> **EXERCISE DESCRIPTION**: Look through the data for the string "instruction". Copy every line where it is found.

Recorded data
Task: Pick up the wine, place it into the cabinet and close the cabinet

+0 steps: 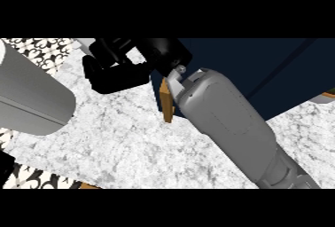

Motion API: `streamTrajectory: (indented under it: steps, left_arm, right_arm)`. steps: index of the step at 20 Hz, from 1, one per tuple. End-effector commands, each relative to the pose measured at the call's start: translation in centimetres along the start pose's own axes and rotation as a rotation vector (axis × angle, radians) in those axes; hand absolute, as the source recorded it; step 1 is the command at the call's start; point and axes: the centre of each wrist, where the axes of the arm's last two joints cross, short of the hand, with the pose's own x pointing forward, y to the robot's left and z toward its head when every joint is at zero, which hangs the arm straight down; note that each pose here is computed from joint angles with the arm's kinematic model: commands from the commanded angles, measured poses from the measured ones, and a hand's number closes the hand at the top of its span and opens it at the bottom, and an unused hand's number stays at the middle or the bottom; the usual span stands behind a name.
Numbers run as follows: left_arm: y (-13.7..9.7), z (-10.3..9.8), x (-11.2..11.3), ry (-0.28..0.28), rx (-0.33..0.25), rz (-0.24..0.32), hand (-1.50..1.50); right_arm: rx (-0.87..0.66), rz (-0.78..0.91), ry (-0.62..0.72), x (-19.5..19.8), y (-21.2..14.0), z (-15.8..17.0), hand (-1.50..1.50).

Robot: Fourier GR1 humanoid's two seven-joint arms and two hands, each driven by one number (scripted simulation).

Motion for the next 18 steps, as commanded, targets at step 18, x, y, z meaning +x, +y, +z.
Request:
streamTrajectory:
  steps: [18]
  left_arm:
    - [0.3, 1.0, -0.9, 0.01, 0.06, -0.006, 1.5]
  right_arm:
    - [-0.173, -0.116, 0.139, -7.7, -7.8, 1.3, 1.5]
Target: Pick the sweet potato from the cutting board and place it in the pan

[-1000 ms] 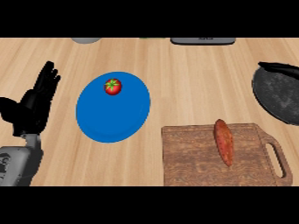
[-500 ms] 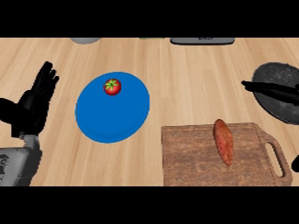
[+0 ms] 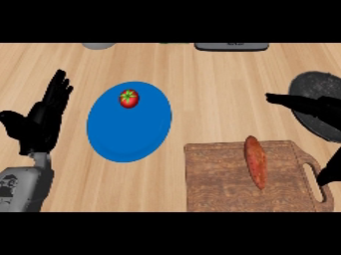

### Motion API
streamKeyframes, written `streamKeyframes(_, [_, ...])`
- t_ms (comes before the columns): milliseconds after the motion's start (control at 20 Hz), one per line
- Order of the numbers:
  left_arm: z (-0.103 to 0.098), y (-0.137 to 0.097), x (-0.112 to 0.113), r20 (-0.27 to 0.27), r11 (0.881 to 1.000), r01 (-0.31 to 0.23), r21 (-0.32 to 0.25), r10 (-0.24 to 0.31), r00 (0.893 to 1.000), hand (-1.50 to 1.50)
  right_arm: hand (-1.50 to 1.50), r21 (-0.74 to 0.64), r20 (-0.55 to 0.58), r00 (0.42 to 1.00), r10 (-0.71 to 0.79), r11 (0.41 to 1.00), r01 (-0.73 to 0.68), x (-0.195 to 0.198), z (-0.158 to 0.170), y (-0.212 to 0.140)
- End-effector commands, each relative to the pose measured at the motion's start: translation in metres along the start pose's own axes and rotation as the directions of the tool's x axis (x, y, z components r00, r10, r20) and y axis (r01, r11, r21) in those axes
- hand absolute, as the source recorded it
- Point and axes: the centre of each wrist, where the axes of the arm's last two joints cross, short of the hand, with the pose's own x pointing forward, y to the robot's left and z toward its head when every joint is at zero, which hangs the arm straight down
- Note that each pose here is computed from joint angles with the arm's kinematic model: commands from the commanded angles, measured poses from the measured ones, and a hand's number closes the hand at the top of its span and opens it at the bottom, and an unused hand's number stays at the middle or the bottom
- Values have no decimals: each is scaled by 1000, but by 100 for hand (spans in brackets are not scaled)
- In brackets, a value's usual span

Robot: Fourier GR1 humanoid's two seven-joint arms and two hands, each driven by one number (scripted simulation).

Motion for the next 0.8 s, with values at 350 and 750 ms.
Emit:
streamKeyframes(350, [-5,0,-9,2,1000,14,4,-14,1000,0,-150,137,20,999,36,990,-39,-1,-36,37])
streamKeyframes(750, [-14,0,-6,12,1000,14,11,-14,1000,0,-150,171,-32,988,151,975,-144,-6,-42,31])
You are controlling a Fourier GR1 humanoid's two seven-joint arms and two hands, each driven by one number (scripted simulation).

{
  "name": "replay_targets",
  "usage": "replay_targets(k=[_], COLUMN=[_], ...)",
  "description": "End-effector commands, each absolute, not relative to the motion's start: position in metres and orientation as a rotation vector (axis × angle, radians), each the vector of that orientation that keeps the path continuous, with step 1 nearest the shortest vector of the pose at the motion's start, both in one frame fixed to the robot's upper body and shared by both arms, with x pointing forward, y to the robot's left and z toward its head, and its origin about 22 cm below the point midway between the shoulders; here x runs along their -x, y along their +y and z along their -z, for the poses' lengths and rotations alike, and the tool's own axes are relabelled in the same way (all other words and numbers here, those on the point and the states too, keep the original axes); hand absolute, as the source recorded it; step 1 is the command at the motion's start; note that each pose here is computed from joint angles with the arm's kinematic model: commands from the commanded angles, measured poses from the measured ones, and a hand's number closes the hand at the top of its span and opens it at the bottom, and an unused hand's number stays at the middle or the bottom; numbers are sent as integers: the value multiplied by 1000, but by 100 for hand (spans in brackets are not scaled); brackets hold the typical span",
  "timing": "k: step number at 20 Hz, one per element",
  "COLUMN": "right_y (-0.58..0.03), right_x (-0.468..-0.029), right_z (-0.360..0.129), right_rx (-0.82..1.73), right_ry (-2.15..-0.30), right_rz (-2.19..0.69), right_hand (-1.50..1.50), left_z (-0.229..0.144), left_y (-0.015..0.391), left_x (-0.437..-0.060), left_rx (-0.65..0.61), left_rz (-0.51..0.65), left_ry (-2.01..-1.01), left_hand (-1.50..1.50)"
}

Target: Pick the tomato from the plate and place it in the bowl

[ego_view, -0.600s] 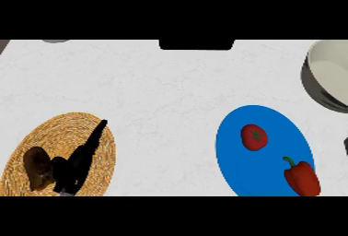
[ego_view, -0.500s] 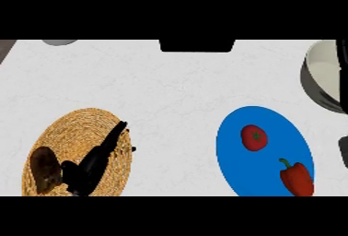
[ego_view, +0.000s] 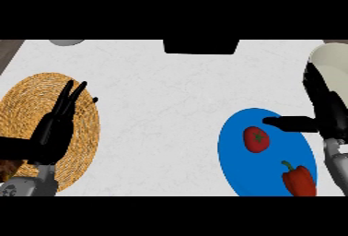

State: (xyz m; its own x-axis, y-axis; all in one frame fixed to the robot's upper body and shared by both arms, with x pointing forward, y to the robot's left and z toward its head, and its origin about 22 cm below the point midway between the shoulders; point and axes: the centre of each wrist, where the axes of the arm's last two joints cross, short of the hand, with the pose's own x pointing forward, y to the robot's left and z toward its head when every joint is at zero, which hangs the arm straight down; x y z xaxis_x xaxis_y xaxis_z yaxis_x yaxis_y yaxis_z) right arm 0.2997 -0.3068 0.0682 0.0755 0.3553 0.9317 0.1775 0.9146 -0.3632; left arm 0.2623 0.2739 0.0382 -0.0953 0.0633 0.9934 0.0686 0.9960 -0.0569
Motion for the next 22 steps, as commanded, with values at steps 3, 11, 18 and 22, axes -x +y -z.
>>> replay_targets(k=[3,11,18,22], right_y=[-331,-319,-305,-261], right_x=[-308,-348,-363,-392], right_z=[-73,-127,-164,-195], right_rx=[634,681,455,372], right_ry=[-1490,-1041,-621,-601], right_rz=[-234,-755,-1150,-1170], right_hand=[-150,-150,-150,-150], left_z=[-43,-67,-67,-74], left_y=[294,291,283,287], left_x=[-260,-282,-281,-288], left_rx=[83,116,131,94], left_rz=[-38,-23,-12,-26], left_ry=[-1696,-1713,-1691,-1696], left_hand=[0,0,0,0])
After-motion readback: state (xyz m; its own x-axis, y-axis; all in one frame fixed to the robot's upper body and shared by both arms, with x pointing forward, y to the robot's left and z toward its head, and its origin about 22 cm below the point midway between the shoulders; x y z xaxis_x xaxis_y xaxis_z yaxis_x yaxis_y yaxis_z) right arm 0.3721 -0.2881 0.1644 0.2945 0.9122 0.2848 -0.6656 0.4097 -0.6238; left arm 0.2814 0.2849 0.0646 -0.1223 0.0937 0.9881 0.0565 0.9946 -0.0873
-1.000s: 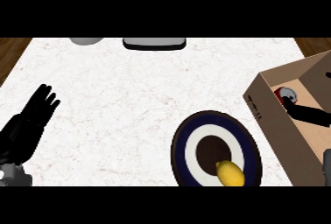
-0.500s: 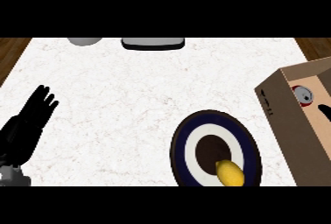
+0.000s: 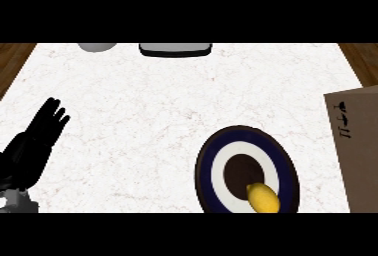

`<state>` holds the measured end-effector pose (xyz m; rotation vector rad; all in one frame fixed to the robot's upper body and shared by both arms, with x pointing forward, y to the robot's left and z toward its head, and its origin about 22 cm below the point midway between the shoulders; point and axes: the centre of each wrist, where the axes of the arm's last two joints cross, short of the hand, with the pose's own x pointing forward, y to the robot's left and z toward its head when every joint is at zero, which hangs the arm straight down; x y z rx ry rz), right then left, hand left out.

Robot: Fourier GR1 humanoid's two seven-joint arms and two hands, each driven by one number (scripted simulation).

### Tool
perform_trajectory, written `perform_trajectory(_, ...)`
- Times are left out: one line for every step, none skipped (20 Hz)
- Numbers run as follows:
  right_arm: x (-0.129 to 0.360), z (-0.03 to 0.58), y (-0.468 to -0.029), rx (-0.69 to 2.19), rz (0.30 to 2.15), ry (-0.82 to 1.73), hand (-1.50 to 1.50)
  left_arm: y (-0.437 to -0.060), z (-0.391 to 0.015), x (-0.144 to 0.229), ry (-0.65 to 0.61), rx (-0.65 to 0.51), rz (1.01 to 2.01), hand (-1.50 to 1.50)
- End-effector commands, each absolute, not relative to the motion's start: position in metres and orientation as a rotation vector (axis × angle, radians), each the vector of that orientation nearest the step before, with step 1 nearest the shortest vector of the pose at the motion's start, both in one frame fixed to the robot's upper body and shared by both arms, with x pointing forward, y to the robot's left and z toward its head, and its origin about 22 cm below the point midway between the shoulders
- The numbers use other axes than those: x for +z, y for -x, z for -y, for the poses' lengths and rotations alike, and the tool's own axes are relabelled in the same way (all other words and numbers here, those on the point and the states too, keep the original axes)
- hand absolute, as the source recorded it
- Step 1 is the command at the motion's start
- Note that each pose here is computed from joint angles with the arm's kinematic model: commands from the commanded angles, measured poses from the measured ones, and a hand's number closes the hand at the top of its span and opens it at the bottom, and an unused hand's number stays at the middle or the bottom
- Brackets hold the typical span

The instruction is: Pick the can from the plate and place it in the cardboard box

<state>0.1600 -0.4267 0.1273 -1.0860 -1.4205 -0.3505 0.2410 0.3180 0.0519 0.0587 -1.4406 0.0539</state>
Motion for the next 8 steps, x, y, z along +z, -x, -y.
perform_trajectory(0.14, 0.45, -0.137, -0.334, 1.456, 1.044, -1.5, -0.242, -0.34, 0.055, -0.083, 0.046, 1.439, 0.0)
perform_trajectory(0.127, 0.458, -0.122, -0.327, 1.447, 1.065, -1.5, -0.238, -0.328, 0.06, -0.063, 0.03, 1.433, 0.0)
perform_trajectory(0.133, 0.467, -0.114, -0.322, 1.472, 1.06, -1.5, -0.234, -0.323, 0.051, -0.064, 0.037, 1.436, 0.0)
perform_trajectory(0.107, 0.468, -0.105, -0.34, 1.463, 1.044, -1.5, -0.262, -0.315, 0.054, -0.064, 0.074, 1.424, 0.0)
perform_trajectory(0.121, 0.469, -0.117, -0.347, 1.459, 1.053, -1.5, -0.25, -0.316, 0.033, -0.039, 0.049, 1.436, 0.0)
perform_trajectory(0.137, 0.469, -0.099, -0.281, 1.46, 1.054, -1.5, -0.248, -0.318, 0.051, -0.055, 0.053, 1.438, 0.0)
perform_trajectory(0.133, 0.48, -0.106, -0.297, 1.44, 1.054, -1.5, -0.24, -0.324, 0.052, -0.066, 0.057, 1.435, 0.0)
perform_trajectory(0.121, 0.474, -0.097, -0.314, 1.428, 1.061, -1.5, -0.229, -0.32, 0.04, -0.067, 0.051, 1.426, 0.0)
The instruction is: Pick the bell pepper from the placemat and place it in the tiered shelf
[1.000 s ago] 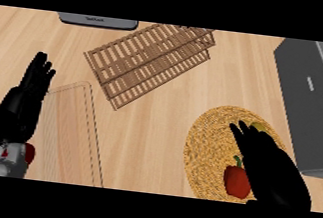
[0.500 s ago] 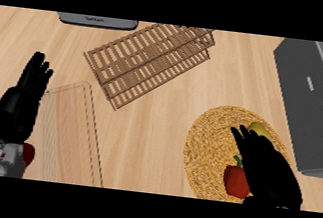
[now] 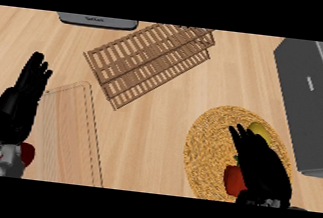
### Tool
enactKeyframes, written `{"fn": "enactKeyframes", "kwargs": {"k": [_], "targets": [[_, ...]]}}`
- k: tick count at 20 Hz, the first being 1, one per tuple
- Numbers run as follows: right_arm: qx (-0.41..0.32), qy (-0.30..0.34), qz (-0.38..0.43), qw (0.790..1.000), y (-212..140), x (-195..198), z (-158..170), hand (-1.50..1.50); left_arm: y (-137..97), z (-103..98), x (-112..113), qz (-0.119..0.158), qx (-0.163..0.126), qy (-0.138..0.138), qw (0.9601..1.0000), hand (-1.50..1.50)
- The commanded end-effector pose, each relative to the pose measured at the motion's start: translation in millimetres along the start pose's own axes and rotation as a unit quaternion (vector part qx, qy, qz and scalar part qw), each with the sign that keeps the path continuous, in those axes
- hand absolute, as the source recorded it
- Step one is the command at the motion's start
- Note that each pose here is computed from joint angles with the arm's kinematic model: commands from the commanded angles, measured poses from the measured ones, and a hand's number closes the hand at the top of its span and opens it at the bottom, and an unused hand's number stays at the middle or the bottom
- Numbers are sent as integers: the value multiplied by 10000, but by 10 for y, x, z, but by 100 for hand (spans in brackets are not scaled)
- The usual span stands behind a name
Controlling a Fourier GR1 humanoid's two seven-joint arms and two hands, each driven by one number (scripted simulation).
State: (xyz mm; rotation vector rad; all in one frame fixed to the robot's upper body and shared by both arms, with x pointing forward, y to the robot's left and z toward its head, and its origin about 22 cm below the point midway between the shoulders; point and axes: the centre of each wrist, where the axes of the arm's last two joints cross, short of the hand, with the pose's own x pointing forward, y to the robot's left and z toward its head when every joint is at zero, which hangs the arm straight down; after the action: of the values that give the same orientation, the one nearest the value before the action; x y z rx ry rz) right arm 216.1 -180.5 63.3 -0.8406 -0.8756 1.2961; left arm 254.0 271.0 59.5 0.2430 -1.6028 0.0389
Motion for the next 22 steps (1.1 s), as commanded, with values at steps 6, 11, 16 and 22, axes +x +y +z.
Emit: {"fn": "enactKeyframes", "kwargs": {"k": [6, 11, 16, 22], "targets": [[96, -35, -132, 9999, 213, -16, -129, -150, 47, -182, 30, 5, -10, -83, 10000, 0], [569, 58, 166, 9982, 588, -127, -280, 150, -32, 83, -46, -4, 26, -15, 10000, 0], [-18, -350, 591, 9976, 422, -139, -236, 150, -93, 50, -208, 127, -77, 32, 9999, 0], [-399, -556, 626, 9957, 354, -83, -333, 150, 34, -86, -65, -105, 107, -14, 9999, 0]]}}
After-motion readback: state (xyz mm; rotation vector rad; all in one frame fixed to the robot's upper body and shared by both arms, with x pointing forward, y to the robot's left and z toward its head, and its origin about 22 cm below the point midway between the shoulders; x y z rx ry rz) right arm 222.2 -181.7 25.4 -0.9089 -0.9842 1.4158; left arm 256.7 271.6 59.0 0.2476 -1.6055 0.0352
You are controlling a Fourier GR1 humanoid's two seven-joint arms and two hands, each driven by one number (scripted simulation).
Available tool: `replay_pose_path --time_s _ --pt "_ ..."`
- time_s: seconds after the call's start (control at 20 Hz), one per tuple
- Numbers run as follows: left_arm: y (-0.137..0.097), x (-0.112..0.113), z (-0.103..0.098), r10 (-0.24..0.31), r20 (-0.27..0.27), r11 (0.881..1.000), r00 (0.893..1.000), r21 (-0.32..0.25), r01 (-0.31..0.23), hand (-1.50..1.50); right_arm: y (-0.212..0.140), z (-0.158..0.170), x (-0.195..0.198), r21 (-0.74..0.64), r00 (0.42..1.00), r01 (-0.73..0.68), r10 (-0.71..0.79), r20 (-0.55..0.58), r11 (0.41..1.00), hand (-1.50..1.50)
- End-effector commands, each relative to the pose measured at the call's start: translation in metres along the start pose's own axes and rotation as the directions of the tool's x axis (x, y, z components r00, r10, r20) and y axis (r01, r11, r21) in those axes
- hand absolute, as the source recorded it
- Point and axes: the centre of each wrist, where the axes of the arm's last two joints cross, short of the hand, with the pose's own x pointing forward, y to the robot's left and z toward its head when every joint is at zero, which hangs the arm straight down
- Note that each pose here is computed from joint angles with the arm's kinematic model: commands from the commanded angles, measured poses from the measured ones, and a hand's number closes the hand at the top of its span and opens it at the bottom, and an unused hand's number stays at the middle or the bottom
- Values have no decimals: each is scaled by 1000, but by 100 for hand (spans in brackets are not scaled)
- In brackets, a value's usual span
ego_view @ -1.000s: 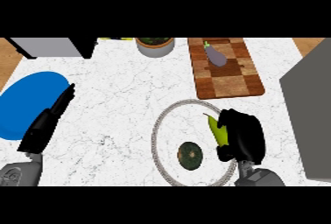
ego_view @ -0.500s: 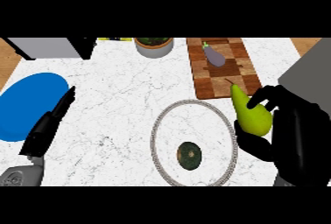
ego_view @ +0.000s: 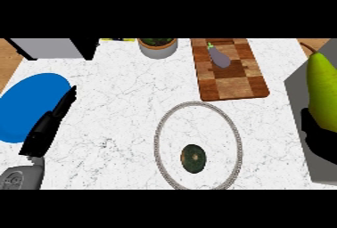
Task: Pick the pear from the placemat and place it in the tiered shelf
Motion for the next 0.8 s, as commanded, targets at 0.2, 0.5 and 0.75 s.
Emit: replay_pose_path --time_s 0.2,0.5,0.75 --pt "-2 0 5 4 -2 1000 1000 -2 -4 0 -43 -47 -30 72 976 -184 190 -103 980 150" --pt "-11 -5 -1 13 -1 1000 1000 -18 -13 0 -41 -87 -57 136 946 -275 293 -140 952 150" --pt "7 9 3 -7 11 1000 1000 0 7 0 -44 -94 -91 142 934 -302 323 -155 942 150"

> **WRITTEN REPLY**:
The instruction is: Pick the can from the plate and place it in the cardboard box
The instruction is: Pick the bell pepper from the placemat and place it in the tiered shelf

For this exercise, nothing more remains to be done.